Online training and pruning of multi-wavelength photonic neural networks
Jiawei Zhang, Weipeng Zhang, Tengji Xu, Lei Xu, Eli A. Doris, Bhavin J. Shastri, Chaoran Huang, Paul R. Prucnal
TL;DR
The paper tackles resonance variations from fabrication and environmental fluctuations that limit the scalability and energy efficiency of microring resonator (MRR)-based photonic neural networks (PNNs). It introduces an online, chip-in-the-loop training framework coupled with a power-aware pruning term, yielding a modified loss $\tilde{\mathcal{L}} = \mathcal{L} + \gamma \mathbf{P}$ to jointly optimize accuracy and MRR tuning power without reliance on LUTs. Empirical validation on a 3×2 PNN using the Iris dataset shows 96% accuracy with a 44.7% reduction in tuning power, and simulations indicate orders-of-magnitude energy savings for larger networks. This approach enhances the scalability of CMOS-compatible PICs for large-scale neural processing and related photonic applications, enabling more energy-efficient, adaptable photonic accelerators.
Abstract
CMOS-compatible photonic integrated circuits (PICs) are emerging as a promising platform in artificial intelligence (AI) computing.
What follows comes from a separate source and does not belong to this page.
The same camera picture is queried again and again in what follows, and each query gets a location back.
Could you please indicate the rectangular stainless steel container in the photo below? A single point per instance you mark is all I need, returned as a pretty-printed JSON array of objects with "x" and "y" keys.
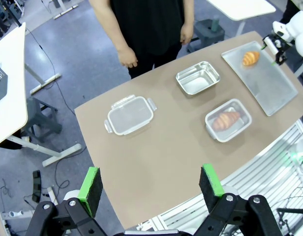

Owing to the compact footprint of microring resonators (MRRs) and the enhanced interconnect efficiency enabled by wavelength division multiplexing (WDM), MRR-based photonic neural networks (PNNs) are particularly promising for large-scale integration. However, the scalability and energy efficiency of such systems are fundamentally limited by the MRR resonance wavelength variations induced by fabrication process variations (FPVs) and environmental fluctuations. Existing solutions use post-fabrication approaches or thermo-optic tuning, incurring high control power and additional process complexity. In this work, we introduce an online training and pruning method that addresses this challenge, adapting to FPV-induced and thermally induced shifts in MRR resonance wavelength. By incorporating a power-aware pruning term into the conventional loss function, our approach simultaneously optimizes the PNN accuracy and the total power consumption for MRR tuning. In proof-of-concept on-chip experiments on the Iris dataset, our system PNNs can adaptively train to maintain a 96% classification accuracy, while achieving a 44.7% reduction in tuning power via pruning. Additionally, our approach reduces the power consumption by orders-of-magnitude on larger datasets. By addressing chip-to-chip variation and minimizing power requirements, our approach significantly improves the scalability and energy efficiency of MRR-based integrated analog photonic processors, paving the way for large-scale PICs to enable versatile applications including neural networks, photonic switching, LiDAR, and radio-frequency beamforming.